In default deployments, coreDNS queries upstream servers in random order. That is if the resolv.conf of your deployment looks like the below:
nameserver 10.0.0.1
nameserver 10.0.0.2
nameserver 10.0.0.3
You can expect coreDNS to query each nameserver roughly 33% of the time. In most deployments, this is the preferred method as it roughly equally load balances requests across the configured nameservers. This serves as a safe starting point, but when one nameserver is located physically closer to the cluster or in the same availability zone, it may be desired to query one nameserver before moving on to others. If this is the case, we can make use of coreDNS's forward plugin. Within the forward plugin configuration, there is a section for policy. By default, this is configured for random.
Let's suppose that we have configured the nameservers in our resolv.conf to be ordered from the closest to the cluster to the furthest. In this case, we would want to use the sequential configuration for our deployment. To make this change, you will need to edit the coreDNS configmap.
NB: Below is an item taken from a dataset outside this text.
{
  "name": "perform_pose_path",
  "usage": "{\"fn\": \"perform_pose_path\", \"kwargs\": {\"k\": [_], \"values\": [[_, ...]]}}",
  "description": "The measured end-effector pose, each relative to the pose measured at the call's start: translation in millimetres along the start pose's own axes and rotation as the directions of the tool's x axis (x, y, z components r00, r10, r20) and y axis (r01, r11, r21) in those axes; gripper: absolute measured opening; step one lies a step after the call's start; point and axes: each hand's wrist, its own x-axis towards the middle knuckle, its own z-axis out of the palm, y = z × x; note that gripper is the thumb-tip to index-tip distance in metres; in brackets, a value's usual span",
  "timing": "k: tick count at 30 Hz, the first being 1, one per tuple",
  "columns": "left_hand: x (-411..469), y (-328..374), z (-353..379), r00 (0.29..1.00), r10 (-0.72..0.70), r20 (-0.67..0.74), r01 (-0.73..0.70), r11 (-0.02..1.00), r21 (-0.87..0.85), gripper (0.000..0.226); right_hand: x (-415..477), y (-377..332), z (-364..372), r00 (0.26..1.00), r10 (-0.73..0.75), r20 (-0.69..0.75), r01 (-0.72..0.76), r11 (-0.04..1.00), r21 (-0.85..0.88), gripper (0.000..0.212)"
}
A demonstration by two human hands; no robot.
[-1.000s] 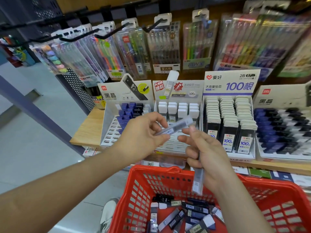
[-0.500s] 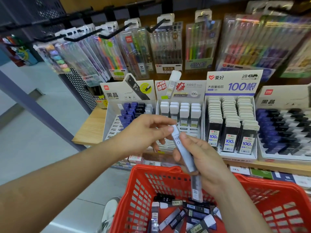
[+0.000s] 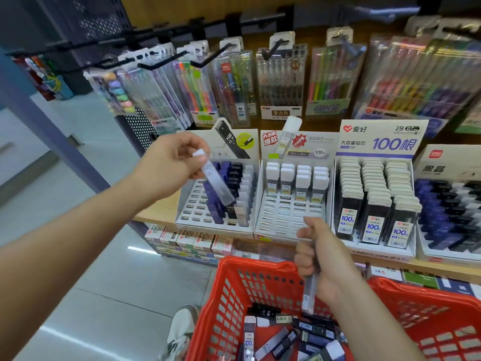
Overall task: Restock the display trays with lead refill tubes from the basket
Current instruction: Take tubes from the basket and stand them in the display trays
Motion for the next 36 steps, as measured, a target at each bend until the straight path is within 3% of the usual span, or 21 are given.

You can retrieve it with kubectl get cm -o yaml -n kube-system coredns > cm.yaml
. The coredns configmap looks like the below:
apiVersion: v1
kind: ConfigMap
data:
Corefile: |
.:53 {
errors
health {
lameduck 5s
}
ready
kubernetes cluster.local in-addr.arpa ip6.arpa {
pods insecure
fallthrough in-addr.arpa ip6.arpa
ttl 30
}
prometheus :9153
forward . /etc/resolv.conf {
max_concurrent 1000
}
cache 30
loop
reload
loadbalance
}
To enable sequential querying we need to edit the forward section to look like the below:
forward . /etc/resolv.conf {
max_concurrent 1000
policy sequential
}
After editing our yaml and reapplying it to the cluster, you should see your coreDNS pods restarting. If you do not, you can force a rollout restart with kubectl rollout restart deployment -n kube-system coredns
.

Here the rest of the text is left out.